> **Requirement**: All lines containing the string "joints" must be copied from the entries.

> **The data**:
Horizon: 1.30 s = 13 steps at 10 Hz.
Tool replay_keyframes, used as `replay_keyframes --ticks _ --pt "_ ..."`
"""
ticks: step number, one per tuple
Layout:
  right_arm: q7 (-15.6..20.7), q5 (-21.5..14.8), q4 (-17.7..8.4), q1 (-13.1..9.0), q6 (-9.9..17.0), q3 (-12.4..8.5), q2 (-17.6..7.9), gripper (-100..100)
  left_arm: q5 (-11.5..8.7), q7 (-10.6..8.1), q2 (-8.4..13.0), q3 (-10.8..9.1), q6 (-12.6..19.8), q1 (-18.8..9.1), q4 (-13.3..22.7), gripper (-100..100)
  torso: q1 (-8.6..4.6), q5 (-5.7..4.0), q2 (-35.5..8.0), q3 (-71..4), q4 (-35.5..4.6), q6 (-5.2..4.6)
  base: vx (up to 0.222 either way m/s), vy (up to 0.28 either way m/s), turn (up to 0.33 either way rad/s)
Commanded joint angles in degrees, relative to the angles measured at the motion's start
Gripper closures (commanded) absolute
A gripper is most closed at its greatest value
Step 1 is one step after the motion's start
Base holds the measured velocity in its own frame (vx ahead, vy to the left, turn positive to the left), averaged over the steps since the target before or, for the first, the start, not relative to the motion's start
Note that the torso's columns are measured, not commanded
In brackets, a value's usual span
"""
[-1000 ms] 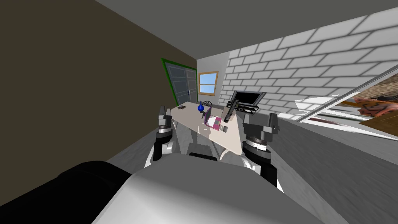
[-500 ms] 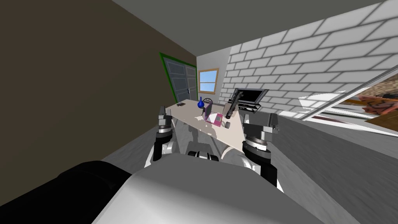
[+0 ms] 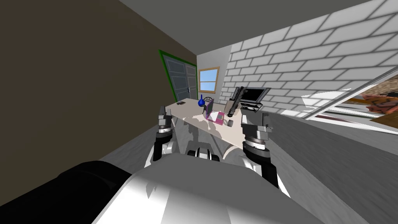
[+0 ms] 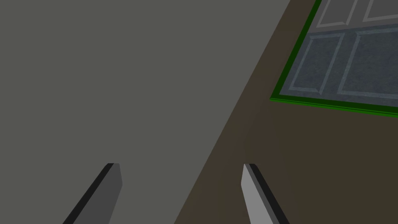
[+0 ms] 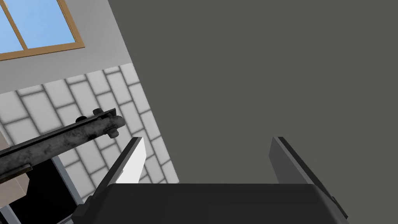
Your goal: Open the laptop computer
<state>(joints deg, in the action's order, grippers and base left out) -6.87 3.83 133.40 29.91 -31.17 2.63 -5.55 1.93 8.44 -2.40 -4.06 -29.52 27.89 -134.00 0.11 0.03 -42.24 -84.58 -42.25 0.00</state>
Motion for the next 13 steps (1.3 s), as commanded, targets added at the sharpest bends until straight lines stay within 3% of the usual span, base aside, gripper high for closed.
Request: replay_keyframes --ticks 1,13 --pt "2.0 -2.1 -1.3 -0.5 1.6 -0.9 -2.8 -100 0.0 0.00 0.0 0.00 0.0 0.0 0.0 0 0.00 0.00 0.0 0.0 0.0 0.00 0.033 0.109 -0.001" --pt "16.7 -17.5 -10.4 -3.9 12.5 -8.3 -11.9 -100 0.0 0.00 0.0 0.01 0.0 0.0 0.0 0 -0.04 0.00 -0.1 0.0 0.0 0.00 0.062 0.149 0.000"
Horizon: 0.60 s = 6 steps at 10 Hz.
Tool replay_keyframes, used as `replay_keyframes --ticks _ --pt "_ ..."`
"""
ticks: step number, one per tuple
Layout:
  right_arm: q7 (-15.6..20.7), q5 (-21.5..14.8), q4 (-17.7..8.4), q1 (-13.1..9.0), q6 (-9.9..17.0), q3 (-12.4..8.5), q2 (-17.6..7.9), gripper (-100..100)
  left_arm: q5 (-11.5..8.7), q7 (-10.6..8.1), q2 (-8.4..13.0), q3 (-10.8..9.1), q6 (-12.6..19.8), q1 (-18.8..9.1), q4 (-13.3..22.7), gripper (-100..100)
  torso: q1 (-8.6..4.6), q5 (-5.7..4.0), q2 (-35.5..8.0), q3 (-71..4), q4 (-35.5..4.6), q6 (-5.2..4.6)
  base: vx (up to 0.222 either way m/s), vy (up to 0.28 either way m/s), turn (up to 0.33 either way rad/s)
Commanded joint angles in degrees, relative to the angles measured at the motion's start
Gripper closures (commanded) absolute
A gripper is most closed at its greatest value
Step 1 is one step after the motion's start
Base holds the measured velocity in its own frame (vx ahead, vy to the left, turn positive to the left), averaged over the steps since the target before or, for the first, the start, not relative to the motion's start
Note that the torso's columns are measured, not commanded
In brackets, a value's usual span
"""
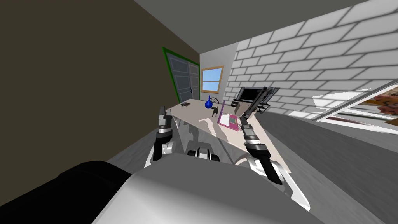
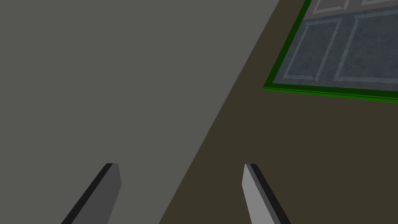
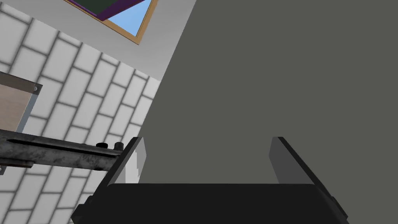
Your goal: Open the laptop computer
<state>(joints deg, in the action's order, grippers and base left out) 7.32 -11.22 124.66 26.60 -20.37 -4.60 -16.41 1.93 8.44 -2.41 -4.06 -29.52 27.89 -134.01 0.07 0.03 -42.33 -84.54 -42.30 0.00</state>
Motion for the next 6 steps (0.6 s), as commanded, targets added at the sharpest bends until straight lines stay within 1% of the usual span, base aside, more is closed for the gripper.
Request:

> **Expected answer**:
<state>(joints deg, in the action's order, grippers and base left out) -6.87 3.83 133.40 29.91 -31.17 2.63 -5.55 1.93 8.44 -2.40 -4.06 -29.52 27.89 -134.00 0.11 0.03 -42.24 -84.58 -42.25 0.00</state>
<state>(joints deg, in the action's order, grippers and base left out) 7.32 -11.22 124.66 26.60 -20.37 -4.60 -16.41 1.93 8.44 -2.41 -4.06 -29.52 27.89 -134.01 0.07 0.03 -42.33 -84.54 -42.30 0.00</state>

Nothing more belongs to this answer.